### What this task involves
Those lines of the following listing which contain the string "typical" should be returned.

*** Block opens ***

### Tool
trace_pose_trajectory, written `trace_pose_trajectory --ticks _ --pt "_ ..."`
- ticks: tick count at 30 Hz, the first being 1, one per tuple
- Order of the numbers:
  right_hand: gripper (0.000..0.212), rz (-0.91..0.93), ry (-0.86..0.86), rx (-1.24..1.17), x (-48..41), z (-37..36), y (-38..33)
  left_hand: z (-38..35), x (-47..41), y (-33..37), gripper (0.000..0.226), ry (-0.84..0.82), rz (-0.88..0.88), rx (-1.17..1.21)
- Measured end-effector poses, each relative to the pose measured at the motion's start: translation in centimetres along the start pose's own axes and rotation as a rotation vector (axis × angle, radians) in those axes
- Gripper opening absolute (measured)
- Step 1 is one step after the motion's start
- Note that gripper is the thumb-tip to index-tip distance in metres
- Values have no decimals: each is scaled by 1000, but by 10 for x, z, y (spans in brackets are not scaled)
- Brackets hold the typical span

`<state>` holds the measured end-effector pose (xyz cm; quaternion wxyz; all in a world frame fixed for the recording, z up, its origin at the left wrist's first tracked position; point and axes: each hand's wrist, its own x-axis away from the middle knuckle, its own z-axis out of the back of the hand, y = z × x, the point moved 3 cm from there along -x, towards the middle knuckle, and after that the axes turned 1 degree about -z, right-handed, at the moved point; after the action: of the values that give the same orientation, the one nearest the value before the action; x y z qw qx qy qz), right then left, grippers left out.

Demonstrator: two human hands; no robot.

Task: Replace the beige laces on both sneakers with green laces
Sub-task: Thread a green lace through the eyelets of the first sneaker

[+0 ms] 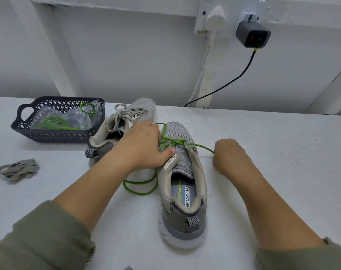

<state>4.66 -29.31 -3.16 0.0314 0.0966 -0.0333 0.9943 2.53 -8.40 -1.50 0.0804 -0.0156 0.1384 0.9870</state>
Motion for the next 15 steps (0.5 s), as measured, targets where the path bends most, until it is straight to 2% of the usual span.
trace_pose_trajectory --ticks 3,5,7,9,10,11,13,15 --pt "30 348 174 -278 0 2 -23 2 2 4 48 1 12 -31" --pt "21 431 152 -297 1 2 -30 2 3 5 49 0 17 -51" --pt "12 265 124 -160 -4 1 -19 2 3 5 51 -4 23 -67" --pt "15 9 21 -22 -1 -1 -4 0 3 5 54 -5 23 -104" --pt "13 -27 11 -22 2 0 -2 -1 3 5 55 -3 21 -120" --pt "12 31 61 -80 3 3 -6 -1 3 5 57 4 23 -125" --pt "27 261 203 -255 3 6 -20 -1 2 5 58 16 21 -131" --pt "25 420 190 -305 4 7 -33 -2 1 4 59 32 5 -141"
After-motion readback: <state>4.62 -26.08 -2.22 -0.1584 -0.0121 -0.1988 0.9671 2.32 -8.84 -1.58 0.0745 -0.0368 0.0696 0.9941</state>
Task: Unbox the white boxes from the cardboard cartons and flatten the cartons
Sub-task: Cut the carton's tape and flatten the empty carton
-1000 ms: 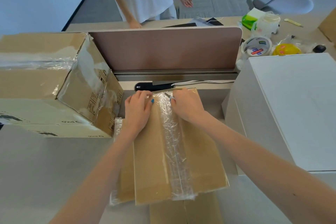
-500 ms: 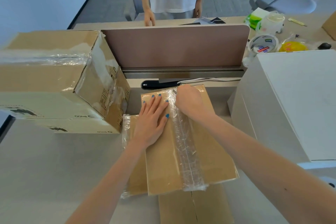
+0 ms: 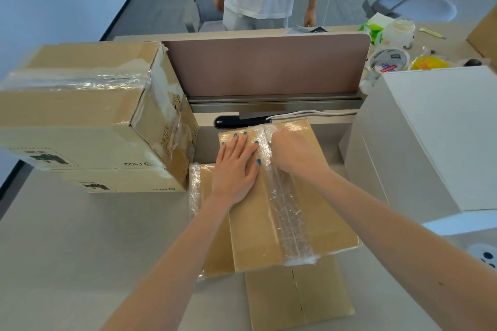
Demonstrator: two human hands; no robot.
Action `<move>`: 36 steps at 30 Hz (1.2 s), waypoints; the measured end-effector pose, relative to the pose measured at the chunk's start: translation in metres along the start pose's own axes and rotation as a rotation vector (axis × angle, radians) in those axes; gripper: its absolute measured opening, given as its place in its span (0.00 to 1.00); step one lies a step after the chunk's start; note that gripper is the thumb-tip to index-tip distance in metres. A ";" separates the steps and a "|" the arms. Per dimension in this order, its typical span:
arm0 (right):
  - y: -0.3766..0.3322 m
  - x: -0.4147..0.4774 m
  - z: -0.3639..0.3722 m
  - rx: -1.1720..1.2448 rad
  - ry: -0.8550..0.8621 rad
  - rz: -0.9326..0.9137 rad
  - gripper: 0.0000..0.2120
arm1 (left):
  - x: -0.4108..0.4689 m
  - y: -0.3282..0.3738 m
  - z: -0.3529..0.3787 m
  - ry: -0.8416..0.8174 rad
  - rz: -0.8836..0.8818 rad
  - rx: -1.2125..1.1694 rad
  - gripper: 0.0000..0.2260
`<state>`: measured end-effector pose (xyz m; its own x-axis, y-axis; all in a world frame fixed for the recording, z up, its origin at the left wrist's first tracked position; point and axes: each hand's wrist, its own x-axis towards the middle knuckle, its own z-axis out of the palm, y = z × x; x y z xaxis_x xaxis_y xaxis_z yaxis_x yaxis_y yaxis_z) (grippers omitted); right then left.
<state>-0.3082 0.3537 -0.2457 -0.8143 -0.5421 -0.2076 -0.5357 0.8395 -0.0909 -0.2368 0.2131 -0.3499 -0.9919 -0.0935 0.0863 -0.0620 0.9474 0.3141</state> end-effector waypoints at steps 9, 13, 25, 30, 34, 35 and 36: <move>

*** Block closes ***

### The answer
- Brackets hold the typical span
Action `<move>`: 36 steps at 30 Hz (1.2 s), waypoints; the measured end-effector pose, relative to the pose measured at the chunk's start: translation in metres along the start pose's own axes and rotation as a rotation vector (axis × angle, radians) in those axes; gripper: its absolute measured opening, given as its place in its span (0.00 to 1.00); step one lies a step after the chunk's start; note that gripper is the thumb-tip to index-tip distance in metres. A ";" separates the steps and a "|" the arms. Per dimension in this order, its typical span:

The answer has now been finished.